A hospital-based five-year prospective study on the prevalence of Leber's hereditary optic neuropathy with genetic confirmation

Poigaialwar Gowri  1   2 Shanmugam Mahesh Kumar  3 Ayyasamy Vanniarajan  1 Devarajan Bharanidharan  4 Periasamy Sundaresan  1   2
Affiliations

A hospital-based five-year prospective study on the prevalence of Leber's hereditary optic neuropathy with genetic confirmation

Poigaialwar Gowri et al. Mol Vis. .

Abstract

Purpose: To estimate the prevalence of Leber hereditary optic neuropathy (LHON) along with genetic screening at a tertiary eye care center in southern India.

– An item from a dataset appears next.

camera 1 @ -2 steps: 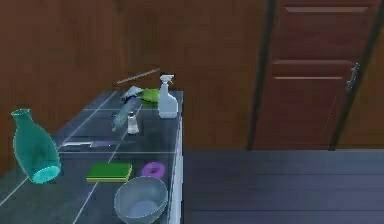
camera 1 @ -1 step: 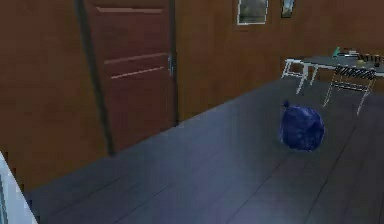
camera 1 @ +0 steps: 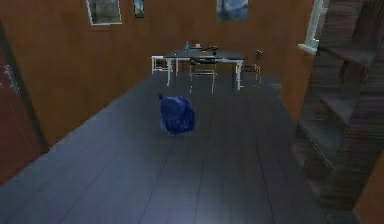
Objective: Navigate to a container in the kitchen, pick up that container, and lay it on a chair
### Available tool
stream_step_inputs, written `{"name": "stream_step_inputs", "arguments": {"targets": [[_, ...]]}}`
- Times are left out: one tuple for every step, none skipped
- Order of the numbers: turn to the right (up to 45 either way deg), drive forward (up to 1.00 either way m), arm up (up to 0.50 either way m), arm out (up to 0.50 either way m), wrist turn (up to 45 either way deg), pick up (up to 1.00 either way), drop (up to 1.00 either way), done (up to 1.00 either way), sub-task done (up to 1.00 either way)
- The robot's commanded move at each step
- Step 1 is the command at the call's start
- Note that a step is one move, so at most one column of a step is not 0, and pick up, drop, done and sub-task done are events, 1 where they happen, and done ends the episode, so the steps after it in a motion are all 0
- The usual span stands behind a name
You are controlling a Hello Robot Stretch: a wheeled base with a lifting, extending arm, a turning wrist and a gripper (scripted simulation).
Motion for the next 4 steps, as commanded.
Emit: {"name": "stream_step_inputs", "arguments": {"targets": [[0.0,0.35,0.0,0.0,0.0,0.0,0.0,0.0,0.0],[45.0,0.0,0.0,0.0,0.0,0.0,0.0,0.0,0.0],[45.0,0.0,0.0,0.0,0.0,0.0,0.0,0.0,0.0],[39.0,0.0,0.0,0.0,0.0,0.0,0.0,0.0,0.0]]}}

Methods: Patients with LHON were identified at the Neuro-Ophthalmology Clinic, Aravind Eye Hospital (AEH; Madurai, India) from 2015 to 2019. Clinical data were collected along with blood samples. Genetic testing was performed for the confirmation of LHON using a multiplex PCR restriction fragment length polymorphism (RFLP) approach to detect the primary mutations 3460A, 11778A, and 14484C in mitochondrial DNA (mtDNA).

Results: During the study period, 1,598,441 outpatients attended AEH of whom 40,527 were referred to the Neuro-Ophthalmology Clinic. Among them, 55 patients were diagnosed with LHON. The male to female ratio was 8.2:1.0, and the mean age at onset was 20.95 years (SD 8.940). The estimated prevalence was 1:737 or 13.57 per 10,000 (95% confidence intervals [CI] 10.23-17.66) at the Neuro-Ophthalmology Clinic. The frequency of primary mutations in the patients with LHON was determined as 43.6% (24/55), giving a prevalence of 1:1689 or 5.92 per 10,000 (95% CI 3.78-8.81).

Conclusions: The high prevalence of LHON observed at a single hospital highlights the impact of the disease in southern India. As the epidemiology of LHON remains unexplored in this region, these findings will pave the way to evaluate the national prevalence. Further, screening the whole mitochondrial genome may help to increase the detection of mutations to estimate the accurate prevalence of the disease.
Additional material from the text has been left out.